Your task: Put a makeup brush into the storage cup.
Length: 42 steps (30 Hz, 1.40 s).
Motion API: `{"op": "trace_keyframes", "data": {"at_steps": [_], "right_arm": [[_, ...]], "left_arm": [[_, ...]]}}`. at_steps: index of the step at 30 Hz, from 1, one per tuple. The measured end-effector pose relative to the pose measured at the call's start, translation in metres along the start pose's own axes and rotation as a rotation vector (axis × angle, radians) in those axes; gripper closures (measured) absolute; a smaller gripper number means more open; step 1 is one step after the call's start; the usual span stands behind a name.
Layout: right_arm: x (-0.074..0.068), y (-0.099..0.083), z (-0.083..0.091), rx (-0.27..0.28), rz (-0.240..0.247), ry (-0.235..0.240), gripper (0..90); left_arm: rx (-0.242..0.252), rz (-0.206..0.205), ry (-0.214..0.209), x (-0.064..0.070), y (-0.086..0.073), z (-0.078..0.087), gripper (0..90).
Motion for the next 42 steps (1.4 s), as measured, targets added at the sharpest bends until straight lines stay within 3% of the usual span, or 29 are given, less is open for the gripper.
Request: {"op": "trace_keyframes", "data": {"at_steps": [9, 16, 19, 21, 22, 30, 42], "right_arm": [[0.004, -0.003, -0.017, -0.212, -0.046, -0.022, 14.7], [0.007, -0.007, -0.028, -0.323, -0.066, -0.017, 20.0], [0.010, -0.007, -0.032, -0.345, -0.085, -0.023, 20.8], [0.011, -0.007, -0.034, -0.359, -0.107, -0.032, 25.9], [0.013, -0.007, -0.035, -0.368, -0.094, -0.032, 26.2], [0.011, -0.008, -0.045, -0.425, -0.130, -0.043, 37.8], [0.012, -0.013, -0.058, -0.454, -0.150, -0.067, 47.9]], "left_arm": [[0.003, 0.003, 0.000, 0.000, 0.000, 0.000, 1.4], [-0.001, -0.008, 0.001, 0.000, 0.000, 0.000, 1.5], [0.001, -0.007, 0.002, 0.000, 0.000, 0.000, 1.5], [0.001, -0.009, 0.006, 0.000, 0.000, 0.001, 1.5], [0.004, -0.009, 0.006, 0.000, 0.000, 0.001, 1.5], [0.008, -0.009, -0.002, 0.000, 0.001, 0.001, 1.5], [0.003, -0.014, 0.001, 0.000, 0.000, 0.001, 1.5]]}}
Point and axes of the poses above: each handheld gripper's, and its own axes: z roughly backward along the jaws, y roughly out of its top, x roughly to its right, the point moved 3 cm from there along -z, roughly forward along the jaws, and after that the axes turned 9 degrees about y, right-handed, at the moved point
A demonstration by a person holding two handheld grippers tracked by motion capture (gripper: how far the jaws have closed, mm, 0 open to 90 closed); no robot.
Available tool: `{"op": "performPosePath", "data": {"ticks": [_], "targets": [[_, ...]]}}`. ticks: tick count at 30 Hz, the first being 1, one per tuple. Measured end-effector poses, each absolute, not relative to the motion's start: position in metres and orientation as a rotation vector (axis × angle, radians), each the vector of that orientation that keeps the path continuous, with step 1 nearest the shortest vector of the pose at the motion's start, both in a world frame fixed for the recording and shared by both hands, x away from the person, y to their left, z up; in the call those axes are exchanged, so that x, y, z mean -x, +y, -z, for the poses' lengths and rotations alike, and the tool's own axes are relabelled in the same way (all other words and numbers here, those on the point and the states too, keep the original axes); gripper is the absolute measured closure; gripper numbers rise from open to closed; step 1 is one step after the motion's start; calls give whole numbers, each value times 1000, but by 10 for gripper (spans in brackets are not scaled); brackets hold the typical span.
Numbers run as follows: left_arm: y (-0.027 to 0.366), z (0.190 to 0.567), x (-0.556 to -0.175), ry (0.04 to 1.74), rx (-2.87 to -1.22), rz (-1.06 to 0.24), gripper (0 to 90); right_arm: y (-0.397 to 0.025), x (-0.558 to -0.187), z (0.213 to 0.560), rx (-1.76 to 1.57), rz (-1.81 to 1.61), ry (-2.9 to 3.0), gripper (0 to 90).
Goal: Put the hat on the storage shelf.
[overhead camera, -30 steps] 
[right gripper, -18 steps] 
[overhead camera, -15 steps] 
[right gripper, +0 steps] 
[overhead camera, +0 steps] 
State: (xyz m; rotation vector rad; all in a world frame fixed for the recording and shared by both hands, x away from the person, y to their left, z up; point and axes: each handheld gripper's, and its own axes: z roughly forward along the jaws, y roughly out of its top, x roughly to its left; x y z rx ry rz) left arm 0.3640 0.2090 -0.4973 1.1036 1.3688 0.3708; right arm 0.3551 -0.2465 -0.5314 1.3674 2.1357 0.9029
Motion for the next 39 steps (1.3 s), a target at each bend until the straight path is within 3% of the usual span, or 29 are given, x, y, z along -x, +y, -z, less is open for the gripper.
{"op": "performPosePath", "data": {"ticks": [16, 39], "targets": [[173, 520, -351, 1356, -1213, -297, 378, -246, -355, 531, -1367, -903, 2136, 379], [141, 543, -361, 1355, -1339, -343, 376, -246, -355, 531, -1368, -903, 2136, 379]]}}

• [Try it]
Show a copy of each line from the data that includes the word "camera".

• [Answer space]
[overhead camera, -30 steps] 
[overhead camera, -15 steps] 
[overhead camera, +0 steps] 

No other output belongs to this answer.